The Trenton Channel Power Plant was first fired up in 1924. It had 6 turbine generators with 13 coal-fired boilers. There was space for 2 additional boilers, but they were never needed. Operating conditions were 750 F and 420 psi. The sixth and last turbine generator arrived by 1929. Each unit produced a rated 50 megawatts of electricity. Five short smoke stacks exhausted gases from the boilers. These were the first Detroit Edison units to use pulverized coal rather than the older style stoker-fired beds of coal. They were also the first power plants in the US to use electrostatic precipitators to capture fly ash from the stacks. Electrostatic precipitators were, however, in use in other industries at the time.

In 1950, a second plant started up at the same site and adjoined the first plant. It had two turbine generators, #7 and #8, with a rating of 120 megawatts each. They were fed by a total of 4 boilers. The boilers ran at higher steam conditions than the first plant, at 950 F and about 1250 psi. Therefore, the first plant became known as the "low side", while the newer plant was known as the "high side". The high side was located to the south of the low side. Two short smoke stacks released gases from the four boilers.

Finally in 1968, Unit #9 was placed in service. It is a 550-megawatt turbine generator fed by a single boiler. It adjoins the high side plant and is located on the south side.
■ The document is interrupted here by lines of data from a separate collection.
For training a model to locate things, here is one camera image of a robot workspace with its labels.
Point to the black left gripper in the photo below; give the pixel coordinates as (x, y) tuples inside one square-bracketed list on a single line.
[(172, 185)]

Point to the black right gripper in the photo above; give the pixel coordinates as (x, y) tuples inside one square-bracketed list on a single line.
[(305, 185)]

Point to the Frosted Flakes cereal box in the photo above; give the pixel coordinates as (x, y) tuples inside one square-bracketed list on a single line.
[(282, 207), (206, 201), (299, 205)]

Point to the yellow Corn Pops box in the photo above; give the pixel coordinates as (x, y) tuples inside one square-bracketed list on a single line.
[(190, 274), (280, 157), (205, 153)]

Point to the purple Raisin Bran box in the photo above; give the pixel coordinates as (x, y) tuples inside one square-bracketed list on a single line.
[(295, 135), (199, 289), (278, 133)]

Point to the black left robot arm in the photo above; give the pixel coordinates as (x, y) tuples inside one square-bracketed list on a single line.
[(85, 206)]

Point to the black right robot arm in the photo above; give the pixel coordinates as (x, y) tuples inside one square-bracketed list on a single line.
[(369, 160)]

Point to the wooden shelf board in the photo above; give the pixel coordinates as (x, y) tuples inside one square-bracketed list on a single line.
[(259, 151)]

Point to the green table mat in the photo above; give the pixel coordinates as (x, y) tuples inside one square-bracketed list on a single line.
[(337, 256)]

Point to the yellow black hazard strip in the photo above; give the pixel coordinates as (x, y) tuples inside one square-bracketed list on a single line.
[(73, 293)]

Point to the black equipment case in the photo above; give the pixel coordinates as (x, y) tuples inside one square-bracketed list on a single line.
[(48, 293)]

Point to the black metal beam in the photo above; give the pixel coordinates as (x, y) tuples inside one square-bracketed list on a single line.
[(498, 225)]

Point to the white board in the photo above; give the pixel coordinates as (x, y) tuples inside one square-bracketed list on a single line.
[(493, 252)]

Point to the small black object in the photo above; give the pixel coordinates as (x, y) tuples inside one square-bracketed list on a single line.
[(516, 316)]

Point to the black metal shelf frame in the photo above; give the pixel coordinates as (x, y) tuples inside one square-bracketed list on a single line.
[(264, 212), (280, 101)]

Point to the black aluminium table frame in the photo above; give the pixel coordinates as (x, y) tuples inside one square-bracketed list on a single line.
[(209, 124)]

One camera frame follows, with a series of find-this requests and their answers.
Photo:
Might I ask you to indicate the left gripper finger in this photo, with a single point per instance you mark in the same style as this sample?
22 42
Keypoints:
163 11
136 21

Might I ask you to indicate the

Operating conditions are 1000 F and 2520 psi. One 563 ft smoke stack is used for this unit. Soon afterwards, another stack, identical to the #9 stack, was erected to replace the two short stacks on the high side plant. Both tall stacks remained in service as of 2012.
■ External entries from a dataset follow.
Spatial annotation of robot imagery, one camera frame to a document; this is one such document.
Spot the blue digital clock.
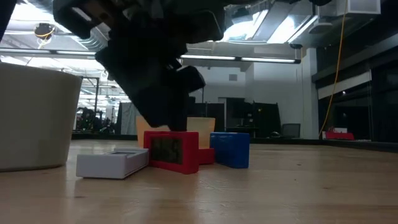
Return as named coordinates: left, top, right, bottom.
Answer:
left=210, top=131, right=251, bottom=170

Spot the red box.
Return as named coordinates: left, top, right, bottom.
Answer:
left=322, top=130, right=355, bottom=141

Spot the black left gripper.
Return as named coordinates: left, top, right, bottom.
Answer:
left=96, top=30, right=206, bottom=131

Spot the silver spiral air duct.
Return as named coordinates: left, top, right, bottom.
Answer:
left=27, top=18, right=108, bottom=52

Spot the black metal stand frame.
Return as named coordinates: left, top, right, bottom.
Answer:
left=81, top=76, right=100, bottom=118

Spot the black cabinet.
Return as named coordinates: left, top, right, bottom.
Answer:
left=188, top=96, right=225, bottom=131
left=225, top=97, right=282, bottom=138

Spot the hanging black cable reel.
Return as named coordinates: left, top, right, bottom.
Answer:
left=33, top=22, right=56, bottom=41

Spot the long ceiling light bar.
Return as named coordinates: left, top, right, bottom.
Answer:
left=0, top=47, right=302, bottom=65

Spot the gray cloth cover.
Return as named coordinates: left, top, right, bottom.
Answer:
left=116, top=101, right=141, bottom=136

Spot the yellow cable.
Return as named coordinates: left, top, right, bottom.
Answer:
left=318, top=0, right=348, bottom=138

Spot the gray plastic bin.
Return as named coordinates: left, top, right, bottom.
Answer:
left=0, top=62, right=83, bottom=172

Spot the white ceiling vent box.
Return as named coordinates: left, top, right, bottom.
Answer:
left=347, top=0, right=382, bottom=16

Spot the tan wooden block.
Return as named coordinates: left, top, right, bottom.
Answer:
left=136, top=115, right=216, bottom=149

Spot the red square block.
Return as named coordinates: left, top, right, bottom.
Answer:
left=143, top=130, right=200, bottom=175

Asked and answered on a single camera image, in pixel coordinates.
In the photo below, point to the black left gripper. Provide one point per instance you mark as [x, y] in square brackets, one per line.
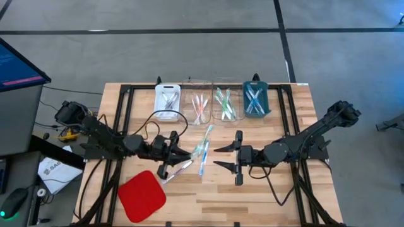
[170, 151]

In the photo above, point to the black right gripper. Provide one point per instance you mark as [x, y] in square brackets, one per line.
[255, 156]

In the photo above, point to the orange toothbrush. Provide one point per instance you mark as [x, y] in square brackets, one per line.
[199, 107]
[194, 108]

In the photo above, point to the green toothbrush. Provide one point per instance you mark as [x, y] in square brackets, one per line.
[224, 108]
[206, 135]
[229, 102]
[219, 102]
[228, 94]
[221, 99]

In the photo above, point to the blue toothbrush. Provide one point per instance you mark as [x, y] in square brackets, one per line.
[249, 96]
[257, 95]
[204, 157]
[253, 104]

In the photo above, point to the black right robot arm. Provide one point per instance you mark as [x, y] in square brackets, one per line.
[315, 129]

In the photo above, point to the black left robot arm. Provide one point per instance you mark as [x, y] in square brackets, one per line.
[98, 132]

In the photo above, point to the clear plastic bin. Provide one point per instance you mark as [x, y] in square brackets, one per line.
[217, 116]
[186, 118]

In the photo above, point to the white plastic bin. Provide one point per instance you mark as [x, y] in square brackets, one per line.
[161, 116]

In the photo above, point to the red cloth pad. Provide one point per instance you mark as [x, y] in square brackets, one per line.
[142, 197]

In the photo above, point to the teal plastic bin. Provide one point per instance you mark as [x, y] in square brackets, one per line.
[265, 110]

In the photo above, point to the small white label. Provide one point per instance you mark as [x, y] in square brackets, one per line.
[301, 84]

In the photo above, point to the yellow power plug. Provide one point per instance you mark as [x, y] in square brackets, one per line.
[67, 137]

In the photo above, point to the white printed booklet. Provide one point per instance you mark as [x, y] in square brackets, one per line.
[60, 173]

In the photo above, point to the white tape roll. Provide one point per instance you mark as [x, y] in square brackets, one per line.
[38, 192]

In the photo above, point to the grey desk black edge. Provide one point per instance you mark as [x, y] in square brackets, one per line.
[19, 176]

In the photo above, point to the black computer mouse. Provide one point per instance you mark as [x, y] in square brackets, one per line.
[14, 201]

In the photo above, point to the black keyboard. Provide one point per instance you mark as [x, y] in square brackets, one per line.
[2, 176]

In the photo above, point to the computer monitor blue screen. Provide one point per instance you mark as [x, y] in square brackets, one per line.
[15, 67]

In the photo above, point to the small dark floor stand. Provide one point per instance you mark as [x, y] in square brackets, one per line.
[401, 19]

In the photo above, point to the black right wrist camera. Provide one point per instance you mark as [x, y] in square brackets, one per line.
[247, 156]

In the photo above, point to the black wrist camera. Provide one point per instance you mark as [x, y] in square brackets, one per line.
[159, 145]
[247, 156]

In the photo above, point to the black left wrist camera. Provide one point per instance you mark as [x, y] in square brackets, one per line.
[159, 145]

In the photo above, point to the black aluminium rig frame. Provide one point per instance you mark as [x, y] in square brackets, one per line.
[142, 86]

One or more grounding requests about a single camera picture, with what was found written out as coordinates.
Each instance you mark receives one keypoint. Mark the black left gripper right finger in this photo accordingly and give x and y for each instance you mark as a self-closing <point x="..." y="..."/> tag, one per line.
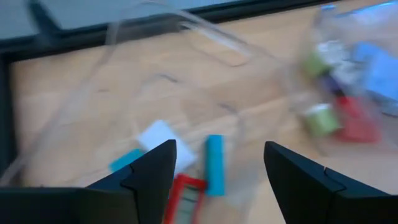
<point x="304" y="193"/>

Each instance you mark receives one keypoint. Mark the white digital thermometer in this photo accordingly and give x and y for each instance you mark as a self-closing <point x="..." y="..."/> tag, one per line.
<point x="161" y="137"/>

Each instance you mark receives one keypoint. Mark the teal rectangular device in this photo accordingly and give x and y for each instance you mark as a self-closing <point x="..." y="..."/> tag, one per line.
<point x="214" y="165"/>
<point x="124" y="160"/>

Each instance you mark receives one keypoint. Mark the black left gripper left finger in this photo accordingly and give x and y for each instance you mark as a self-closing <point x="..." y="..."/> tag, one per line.
<point x="136" y="193"/>

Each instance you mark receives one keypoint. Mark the clear plastic bin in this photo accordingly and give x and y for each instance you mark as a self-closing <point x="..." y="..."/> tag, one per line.
<point x="298" y="102"/>
<point x="217" y="40"/>

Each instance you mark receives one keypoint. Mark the small green plug adapter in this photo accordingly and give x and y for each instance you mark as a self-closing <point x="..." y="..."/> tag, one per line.
<point x="321" y="121"/>
<point x="314" y="66"/>

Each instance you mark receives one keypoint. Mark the black aluminium table frame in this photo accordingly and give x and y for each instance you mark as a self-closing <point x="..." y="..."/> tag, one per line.
<point x="77" y="39"/>

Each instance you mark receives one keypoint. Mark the red digital thermometer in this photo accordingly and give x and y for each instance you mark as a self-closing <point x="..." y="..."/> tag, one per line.
<point x="172" y="202"/>

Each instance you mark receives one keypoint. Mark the red plug adapter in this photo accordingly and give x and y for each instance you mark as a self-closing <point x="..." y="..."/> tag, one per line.
<point x="357" y="124"/>

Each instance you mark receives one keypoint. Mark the small purple plug adapter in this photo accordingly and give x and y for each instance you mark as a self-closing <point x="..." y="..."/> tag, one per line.
<point x="331" y="85"/>

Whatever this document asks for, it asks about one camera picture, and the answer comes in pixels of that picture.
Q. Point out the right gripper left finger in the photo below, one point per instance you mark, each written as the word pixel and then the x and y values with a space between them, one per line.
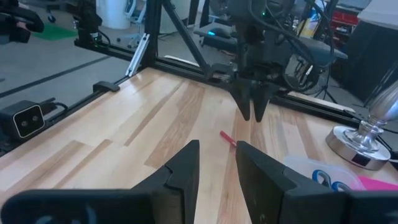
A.
pixel 177 186

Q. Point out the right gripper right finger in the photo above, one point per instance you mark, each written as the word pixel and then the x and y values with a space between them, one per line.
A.
pixel 270 189

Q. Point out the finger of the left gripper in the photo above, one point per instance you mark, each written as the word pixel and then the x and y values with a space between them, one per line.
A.
pixel 264 96
pixel 244 93

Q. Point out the clear box with pink lid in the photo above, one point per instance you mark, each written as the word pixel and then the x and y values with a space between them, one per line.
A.
pixel 298 168

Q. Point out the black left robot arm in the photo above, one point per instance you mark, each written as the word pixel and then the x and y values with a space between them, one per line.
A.
pixel 248 12

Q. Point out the black mouse blue light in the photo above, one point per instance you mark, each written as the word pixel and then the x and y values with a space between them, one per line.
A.
pixel 220 32

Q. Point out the red toolbox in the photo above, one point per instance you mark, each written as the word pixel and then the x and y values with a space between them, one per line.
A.
pixel 343 18

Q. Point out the black cabinet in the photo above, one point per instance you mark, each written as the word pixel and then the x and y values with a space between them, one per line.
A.
pixel 367 56

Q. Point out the white shade silver table lamp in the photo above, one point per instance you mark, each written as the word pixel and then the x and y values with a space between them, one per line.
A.
pixel 367 137

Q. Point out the silver aluminium bar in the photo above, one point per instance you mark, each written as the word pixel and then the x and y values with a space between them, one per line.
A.
pixel 136 56

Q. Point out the white round bin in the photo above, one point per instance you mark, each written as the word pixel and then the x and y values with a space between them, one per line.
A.
pixel 112 14

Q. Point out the black equipment stand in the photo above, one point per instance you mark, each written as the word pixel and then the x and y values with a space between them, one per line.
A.
pixel 88 18

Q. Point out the green floor mat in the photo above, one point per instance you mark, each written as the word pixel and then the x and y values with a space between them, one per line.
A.
pixel 53 32

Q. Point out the person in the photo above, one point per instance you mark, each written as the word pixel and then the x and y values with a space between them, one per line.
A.
pixel 28 21

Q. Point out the black aluminium table frame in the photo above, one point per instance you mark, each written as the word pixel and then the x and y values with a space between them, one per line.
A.
pixel 152 31

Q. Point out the black rail clamp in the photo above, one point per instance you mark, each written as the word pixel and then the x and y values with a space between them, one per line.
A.
pixel 105 87

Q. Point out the black table-level camera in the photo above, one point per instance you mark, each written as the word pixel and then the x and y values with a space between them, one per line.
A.
pixel 25 121
==Decommissioning and repurposing ==

By the mid-1970s, the low side plant was decommissioned and the boiler house was eventually demolished. In the 2010s, all generators except #9 were closed. In 2016, DTE announced its intention to close the plant as well as the St. Clair Power Plant by 2022 as it began to change to natural gas and renewable energy plants. The retirement of the Trenton and St. Clair plants began in the summer of 2022 and ended that December. Just before dawn on March 15, 2024, at approximately 7:00am EDT, DTE Energy demolished both smokestacks in a controlled demolition. The northernmost stack was demolished first, shortly before the southernmost stack. The demolition lasted less than a minute.

DTE began constructing a 4-hour 220 MW / 880 MWh battery storage power station at the site in June 2024. On June 21, 2024, the boiler house was demolished.